From the first line to the last, copy the data below word for word.
BEGIN Provided material
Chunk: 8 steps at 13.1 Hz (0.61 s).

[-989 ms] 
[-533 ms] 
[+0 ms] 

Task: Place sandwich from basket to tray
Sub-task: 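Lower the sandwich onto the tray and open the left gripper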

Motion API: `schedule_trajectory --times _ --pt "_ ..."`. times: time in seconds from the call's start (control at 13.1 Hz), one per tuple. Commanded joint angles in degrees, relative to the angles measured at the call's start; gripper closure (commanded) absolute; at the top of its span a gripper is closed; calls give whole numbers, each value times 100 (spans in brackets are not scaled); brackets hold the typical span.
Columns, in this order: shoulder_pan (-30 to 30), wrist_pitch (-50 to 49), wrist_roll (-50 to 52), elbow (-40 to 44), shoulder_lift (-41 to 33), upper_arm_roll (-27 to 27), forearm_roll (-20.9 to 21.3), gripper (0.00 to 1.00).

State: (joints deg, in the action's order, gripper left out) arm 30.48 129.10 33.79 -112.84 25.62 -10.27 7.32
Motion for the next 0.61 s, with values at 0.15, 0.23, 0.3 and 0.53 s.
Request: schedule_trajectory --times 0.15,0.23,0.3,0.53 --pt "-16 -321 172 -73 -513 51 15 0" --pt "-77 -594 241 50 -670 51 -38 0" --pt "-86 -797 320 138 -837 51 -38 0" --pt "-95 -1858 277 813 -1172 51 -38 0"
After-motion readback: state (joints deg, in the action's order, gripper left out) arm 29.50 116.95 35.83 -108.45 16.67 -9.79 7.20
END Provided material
[Answer section]:
Chunk: 8 steps at 13.1 Hz (0.61 s).

[-989 ms] 
[-533 ms] 
[+0 ms] 

Task: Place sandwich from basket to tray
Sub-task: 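Lower the sandwich onto the tray and open the left gripper
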
Motion API: `schedule_trajectory --times _ --pt "_ ..."`. times: time in seconds from the call's start (control at 13.1 Hz), one per tuple. Commanded joint angles in degrees, relative to the angles measured at the call's start; gripper closure (commanded) absolute; at the top of its span a gripper is closed; calls give whole numbers, each value times 100 (spans in brackets are not scaled); brackets hold the typical span.
Columns, in this order: shoulder_pan (-30 to 30), wrist_pitch (-50 to 49), wrist_roll (-50 to 52), elbow (-40 to 44), shoulder_lift (-41 to 33), upper_arm_roll (-27 to 27), forearm_roll (-20.9 to 21.3), gripper (0.00 to 1.00).

State: (joints deg, in the action's order, gripper left out) arm 30.48 129.10 33.79 -112.84 25.62 -10.27 7.32
Motion for the next 0.61 s, with values at 0.15, 0.23, 0.3 and 0.53 s.
Request: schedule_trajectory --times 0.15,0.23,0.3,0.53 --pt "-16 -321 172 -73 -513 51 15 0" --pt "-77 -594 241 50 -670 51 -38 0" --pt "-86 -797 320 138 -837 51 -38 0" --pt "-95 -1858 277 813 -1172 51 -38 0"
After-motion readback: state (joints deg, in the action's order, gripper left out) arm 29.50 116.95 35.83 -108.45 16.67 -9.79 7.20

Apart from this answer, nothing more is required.